* [Collection entries]:
=== Begin Enclosure ===
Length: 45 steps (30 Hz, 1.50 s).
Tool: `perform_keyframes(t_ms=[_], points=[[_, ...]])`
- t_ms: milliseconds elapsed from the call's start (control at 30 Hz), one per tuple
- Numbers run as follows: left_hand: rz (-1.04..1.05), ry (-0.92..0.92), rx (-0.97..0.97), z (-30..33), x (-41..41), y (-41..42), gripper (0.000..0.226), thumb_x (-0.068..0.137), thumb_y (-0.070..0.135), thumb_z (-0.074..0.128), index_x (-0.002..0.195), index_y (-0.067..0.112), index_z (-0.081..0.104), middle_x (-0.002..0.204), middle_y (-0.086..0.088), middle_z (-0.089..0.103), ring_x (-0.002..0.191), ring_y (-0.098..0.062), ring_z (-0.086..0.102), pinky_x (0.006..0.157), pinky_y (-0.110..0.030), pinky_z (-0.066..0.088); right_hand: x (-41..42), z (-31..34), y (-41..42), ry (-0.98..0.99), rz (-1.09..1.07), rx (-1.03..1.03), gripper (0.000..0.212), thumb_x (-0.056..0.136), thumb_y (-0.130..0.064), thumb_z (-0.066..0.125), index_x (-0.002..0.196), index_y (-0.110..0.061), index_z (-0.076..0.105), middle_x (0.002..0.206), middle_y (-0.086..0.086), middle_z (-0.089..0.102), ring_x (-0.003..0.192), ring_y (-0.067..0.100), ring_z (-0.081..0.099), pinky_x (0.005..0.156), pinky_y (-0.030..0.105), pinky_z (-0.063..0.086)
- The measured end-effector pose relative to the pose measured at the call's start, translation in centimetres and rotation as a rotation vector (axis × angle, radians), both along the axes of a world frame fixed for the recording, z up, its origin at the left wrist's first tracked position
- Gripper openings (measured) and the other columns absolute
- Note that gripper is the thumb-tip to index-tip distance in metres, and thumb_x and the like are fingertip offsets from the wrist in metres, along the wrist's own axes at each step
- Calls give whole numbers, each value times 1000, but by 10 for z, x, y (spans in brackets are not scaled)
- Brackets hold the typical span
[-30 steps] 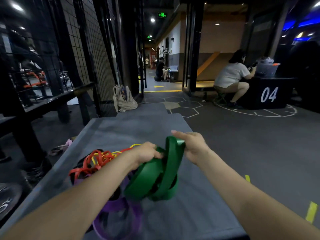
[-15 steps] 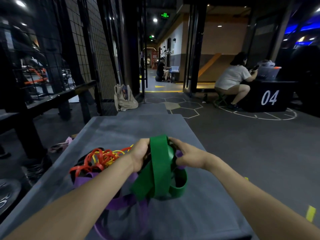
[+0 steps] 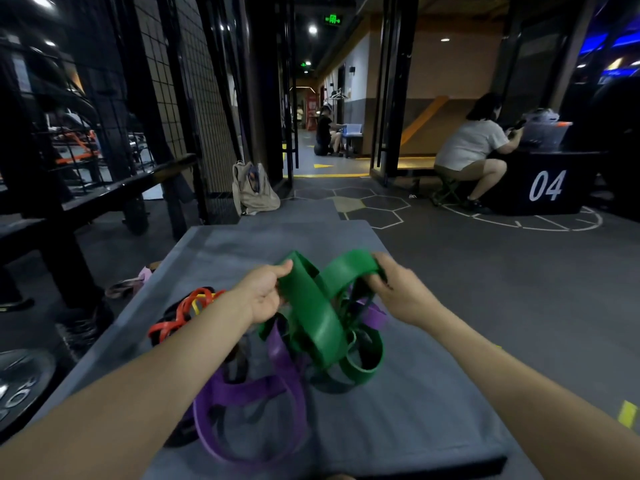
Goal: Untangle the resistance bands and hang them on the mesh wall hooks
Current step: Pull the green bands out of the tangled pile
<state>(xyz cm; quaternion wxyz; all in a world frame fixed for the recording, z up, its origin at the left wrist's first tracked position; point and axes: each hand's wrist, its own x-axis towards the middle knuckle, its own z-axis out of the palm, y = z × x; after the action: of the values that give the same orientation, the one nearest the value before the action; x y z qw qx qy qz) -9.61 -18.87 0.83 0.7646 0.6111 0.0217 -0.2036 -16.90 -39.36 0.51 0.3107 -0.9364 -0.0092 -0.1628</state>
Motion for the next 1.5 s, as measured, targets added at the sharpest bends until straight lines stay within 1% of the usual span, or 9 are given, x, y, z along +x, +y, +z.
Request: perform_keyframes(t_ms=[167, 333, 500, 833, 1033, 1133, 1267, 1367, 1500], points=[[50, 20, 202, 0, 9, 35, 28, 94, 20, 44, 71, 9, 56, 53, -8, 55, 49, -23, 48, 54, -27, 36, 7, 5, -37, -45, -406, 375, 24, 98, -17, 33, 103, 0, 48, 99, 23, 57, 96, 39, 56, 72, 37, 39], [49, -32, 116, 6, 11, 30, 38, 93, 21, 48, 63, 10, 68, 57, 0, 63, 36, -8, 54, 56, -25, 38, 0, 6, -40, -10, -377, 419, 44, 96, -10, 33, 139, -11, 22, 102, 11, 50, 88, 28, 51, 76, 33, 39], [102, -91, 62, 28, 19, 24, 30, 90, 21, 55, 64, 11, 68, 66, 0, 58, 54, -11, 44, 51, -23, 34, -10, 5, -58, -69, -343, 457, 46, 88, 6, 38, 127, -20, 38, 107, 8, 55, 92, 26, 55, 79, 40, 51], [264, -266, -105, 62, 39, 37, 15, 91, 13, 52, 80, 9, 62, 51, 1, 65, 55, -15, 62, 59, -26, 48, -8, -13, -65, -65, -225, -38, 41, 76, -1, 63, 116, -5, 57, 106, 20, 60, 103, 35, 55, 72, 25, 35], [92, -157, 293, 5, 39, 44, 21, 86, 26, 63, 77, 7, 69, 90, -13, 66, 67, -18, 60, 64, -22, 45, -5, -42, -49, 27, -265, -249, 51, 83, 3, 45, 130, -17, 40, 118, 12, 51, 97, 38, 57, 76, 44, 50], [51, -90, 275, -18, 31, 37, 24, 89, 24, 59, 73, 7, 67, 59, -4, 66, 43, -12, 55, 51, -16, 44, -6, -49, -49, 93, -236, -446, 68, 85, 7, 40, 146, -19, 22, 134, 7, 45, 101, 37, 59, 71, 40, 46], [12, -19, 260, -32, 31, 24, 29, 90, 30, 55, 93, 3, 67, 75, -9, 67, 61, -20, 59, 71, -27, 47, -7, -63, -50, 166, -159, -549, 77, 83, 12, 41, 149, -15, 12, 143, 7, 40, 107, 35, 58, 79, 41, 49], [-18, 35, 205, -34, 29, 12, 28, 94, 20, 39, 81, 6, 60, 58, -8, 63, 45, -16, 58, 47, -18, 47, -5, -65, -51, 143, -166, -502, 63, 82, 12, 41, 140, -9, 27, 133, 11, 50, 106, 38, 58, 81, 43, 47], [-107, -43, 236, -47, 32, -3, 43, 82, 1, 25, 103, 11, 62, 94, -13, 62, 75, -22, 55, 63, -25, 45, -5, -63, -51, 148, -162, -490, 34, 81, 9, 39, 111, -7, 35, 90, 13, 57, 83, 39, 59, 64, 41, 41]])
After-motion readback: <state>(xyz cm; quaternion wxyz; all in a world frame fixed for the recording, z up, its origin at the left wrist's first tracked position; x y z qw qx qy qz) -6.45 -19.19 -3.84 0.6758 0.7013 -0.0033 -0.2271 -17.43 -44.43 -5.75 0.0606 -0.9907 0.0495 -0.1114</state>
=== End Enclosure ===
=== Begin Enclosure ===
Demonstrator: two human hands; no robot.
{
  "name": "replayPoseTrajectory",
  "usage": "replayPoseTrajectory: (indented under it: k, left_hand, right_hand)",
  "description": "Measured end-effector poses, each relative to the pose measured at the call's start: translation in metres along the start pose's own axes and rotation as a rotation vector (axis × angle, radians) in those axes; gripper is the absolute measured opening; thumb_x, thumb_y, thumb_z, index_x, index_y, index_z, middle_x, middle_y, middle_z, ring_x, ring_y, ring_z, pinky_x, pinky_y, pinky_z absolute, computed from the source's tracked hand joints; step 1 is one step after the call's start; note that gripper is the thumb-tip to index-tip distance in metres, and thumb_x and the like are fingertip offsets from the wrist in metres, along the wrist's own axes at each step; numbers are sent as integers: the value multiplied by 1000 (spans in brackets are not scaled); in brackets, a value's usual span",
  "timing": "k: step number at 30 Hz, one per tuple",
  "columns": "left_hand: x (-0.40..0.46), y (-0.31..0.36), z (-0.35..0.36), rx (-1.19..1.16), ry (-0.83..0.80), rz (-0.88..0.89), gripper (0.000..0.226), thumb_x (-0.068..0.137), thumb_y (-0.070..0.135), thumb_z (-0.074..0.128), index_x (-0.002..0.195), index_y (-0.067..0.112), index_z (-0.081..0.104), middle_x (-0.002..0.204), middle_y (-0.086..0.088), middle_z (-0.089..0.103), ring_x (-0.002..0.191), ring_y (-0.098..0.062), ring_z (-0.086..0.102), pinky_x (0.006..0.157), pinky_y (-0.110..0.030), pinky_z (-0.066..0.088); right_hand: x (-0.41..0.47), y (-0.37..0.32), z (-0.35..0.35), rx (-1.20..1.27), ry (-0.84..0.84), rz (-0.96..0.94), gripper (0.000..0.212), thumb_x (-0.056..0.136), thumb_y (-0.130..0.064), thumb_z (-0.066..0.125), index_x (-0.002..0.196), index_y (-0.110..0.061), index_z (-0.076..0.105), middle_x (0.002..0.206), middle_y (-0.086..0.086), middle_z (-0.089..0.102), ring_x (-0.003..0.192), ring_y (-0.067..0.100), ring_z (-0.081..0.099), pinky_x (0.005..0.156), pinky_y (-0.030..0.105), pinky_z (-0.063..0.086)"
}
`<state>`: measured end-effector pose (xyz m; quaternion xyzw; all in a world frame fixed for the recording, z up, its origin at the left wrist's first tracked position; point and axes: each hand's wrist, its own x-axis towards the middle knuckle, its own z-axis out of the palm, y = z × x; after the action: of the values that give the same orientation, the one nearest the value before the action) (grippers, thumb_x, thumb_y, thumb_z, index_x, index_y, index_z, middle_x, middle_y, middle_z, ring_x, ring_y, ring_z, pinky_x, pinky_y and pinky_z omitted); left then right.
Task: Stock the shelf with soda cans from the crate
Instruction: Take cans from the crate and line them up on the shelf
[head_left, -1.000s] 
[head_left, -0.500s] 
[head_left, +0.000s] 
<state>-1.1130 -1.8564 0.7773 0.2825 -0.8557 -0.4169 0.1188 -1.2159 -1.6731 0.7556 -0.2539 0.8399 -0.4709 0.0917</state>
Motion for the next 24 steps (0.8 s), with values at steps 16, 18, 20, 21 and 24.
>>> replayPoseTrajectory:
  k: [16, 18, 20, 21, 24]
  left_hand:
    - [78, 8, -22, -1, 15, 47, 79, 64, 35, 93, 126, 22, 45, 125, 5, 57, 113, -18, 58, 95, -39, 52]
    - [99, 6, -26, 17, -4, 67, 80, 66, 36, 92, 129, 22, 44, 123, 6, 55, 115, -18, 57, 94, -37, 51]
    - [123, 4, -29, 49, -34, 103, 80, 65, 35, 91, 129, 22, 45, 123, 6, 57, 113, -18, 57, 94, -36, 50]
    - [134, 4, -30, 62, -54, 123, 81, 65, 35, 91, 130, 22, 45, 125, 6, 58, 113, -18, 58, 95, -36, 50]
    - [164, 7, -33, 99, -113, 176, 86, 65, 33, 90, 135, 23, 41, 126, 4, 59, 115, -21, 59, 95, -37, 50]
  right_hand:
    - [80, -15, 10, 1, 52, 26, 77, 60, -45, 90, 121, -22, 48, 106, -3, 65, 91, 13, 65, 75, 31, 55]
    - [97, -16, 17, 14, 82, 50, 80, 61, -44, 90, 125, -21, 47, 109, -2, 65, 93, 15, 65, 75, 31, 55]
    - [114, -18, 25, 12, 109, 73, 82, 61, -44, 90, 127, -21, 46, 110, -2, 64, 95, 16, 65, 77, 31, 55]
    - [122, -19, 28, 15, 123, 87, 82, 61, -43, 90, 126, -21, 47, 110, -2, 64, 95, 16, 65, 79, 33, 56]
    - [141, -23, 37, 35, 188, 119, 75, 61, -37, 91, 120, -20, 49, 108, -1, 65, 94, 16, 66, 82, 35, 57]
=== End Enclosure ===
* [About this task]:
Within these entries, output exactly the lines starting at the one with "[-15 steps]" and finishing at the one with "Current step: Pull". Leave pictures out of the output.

* [Exercise result]:
[-15 steps] 
[+0 steps] 
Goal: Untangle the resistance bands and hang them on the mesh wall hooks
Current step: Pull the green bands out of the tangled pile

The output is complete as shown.